While clinicians feel the immediate relief of using our scribe and email agents – clearing out inboxes of a thousand unread messages or offloading documentation – the broader benefits of Motics are felt at the organisational level. For clinic owners, the priority is growth. 

Our phone agents act as a business-facing asset, capturing inbound leads at 2200 when no one is in the office. It ensures that no patient leaks from the system simply because of a timing issue.

However, the most transformative tool for the clinic owner is the Audit Agent. Most healthcare organisations struggle with the high cost of maintaining Care Quality Commission (CQC) compliance. Traditionally, ensuring that every clinician follows the correct protocols is an expensive, manual process that only samples a small fraction of the work. 

We have changed that.

We can now perform a 100% audit of clinical notes at a speed that was previously impossible. In a tangible use case, we can analyse 200,000 clinical notes generated over a year and return a full compliance report within just 24 hours. This analysis doesn’t just check internal rules; it benchmarks every clinician against GMC guidelines, CQC standards and the specific protocols of the Royal Colleges.

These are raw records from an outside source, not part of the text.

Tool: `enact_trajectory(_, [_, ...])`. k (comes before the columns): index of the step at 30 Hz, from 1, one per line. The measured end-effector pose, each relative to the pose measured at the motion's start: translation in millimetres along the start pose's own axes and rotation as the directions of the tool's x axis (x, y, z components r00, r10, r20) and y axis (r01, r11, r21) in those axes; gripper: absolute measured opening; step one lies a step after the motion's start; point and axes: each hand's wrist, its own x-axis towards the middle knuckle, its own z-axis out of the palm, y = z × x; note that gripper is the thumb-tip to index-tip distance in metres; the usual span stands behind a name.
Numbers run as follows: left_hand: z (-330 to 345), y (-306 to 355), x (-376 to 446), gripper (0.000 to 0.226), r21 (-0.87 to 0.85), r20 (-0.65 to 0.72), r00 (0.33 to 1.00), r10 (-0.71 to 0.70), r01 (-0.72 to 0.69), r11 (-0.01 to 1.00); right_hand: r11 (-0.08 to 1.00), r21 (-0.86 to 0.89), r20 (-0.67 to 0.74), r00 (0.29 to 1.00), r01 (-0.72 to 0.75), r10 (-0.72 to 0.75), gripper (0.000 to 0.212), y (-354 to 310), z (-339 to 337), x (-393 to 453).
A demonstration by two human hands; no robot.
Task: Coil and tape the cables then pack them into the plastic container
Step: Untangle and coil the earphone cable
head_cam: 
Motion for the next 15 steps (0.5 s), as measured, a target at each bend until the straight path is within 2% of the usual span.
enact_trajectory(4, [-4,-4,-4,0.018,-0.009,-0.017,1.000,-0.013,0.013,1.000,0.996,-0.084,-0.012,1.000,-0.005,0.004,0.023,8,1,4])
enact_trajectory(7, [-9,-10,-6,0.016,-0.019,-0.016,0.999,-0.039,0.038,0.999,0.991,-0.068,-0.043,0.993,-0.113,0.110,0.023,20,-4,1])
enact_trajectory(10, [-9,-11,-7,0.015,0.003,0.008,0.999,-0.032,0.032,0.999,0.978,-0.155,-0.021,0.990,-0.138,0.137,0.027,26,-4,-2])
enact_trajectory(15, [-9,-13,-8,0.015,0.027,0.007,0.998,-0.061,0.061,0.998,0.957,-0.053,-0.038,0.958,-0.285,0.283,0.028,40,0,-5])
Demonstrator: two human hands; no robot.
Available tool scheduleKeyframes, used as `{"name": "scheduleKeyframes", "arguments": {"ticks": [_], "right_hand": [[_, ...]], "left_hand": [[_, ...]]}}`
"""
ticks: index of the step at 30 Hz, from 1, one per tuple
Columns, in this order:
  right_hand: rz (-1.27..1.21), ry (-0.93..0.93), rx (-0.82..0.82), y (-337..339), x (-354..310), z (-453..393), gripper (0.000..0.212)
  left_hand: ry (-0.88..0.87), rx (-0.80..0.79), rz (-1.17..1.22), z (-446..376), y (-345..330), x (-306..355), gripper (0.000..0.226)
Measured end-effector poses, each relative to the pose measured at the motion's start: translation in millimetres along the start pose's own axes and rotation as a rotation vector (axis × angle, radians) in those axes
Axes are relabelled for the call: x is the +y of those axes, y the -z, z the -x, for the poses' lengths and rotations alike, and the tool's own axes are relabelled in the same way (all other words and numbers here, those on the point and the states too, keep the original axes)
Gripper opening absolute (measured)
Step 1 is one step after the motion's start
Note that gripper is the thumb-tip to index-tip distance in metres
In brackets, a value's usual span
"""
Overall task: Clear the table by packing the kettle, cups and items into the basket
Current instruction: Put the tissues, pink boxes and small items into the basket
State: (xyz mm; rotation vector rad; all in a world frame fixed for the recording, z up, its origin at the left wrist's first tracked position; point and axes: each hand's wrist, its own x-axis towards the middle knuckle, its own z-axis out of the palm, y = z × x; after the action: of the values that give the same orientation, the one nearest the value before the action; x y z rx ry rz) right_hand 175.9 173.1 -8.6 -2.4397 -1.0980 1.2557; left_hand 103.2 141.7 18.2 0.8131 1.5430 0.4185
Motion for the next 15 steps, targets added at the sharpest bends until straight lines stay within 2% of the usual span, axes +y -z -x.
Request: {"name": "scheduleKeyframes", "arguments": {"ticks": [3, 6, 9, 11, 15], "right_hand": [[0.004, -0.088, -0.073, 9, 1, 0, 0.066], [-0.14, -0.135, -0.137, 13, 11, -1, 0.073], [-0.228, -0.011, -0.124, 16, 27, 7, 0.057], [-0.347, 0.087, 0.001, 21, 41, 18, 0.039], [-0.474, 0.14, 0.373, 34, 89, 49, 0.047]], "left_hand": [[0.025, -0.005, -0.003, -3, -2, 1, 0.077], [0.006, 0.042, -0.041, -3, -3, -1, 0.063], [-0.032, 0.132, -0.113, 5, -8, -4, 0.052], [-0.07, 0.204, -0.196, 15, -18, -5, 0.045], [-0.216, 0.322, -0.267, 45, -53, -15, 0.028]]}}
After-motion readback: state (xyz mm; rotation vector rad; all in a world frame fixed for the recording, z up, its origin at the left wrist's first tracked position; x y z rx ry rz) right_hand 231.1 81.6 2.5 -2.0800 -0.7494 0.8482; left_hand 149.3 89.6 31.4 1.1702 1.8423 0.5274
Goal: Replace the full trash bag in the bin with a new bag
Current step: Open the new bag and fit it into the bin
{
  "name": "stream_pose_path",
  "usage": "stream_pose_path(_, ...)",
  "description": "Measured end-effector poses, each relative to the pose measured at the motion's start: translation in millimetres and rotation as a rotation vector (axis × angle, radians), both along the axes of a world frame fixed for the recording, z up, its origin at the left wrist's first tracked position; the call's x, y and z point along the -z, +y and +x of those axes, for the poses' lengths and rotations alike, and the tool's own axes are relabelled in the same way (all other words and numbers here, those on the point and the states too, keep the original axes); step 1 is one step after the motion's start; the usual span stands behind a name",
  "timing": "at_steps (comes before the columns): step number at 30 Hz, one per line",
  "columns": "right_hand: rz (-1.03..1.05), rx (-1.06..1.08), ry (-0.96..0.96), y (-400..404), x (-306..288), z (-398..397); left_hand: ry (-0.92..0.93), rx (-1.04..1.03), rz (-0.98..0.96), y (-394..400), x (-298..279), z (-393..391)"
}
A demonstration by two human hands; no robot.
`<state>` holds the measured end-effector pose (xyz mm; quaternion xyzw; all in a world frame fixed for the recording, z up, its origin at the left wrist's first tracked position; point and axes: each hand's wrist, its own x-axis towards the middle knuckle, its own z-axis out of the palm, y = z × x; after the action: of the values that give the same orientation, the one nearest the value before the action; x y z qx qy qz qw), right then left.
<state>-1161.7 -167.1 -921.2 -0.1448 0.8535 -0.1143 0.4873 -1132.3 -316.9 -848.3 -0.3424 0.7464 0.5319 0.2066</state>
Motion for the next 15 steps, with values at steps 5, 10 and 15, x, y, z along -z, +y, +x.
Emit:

This goes beyond mere policing. It is a powerful educational tool. By identifying where clinicians might be straying from best-practice guidelines, we can recommend specific educational follow-ups. We are already seeing this used in universities as a training asset, ensuring that from day one, clinicians are delivering the highest standard of patient care.

 

“We are currently seeing a winner-takes-all culture among some tech providers, where systems are becoming increasingly closed off.”

 

 

What are the biggest barriers to adoption? Is it procurement, integration, culture or cash?

In the world of healthcare technology, we are constantly battling what I call the two deadly gases: integration and end-user adoption. These are the primary barriers that determine whether a tool actually reaches the patient or simply stalls in the boardroom.

Integration is a particularly complex challenge. We are currently seeing a winner-takes-all culture among some tech providers, where systems are becoming increasingly closed off. This siloed approach is fundamentally at odds with what is best for clinicians and patients. For a patient to receive the highest level of care, their data must be able to move fluidly across a fully integrated ecosystem. I am encouraged by the partners we work with who embrace collaboration, but the industry at large needs to move away from protectionism and toward open standards.

The second barrier, end-user adoption, is a more psychological hurdle, but one that is shifting rapidly. We are moving toward a reality where clinicians don’t just accept AI – they expect it. As comfort levels grow, the willingness to trial new, safe and appropriate systems will increase. We are still in the early stages of this market evolution, but the pace of change is exhilarating. 

 

As we have reported in the past, clinicians still have huge problems with AI. How do you battle that type of resistance? 

If we are being cut and dry about it, the primary barrier to adoption is fear: fear of failure, fear of replacement and fear of redundancy. In an era where AI is automating such vast amounts of work, the concern about job security is understandable, but it is a fear often rooted in misunderstanding. 

History provides us with a clear roadmap: consider the telephone operators of the past who manually wired circuit boards. There was a similar outcry of mass unemployment then, yet the world progressed into new, more complex forms of labour.

The way to address this fear is through education. We need a concerted effort from both the tech sector and the government to teach clinicians and operational staff exactly what AI can do, what it cannot do yet, and where it is sensible to deploy it.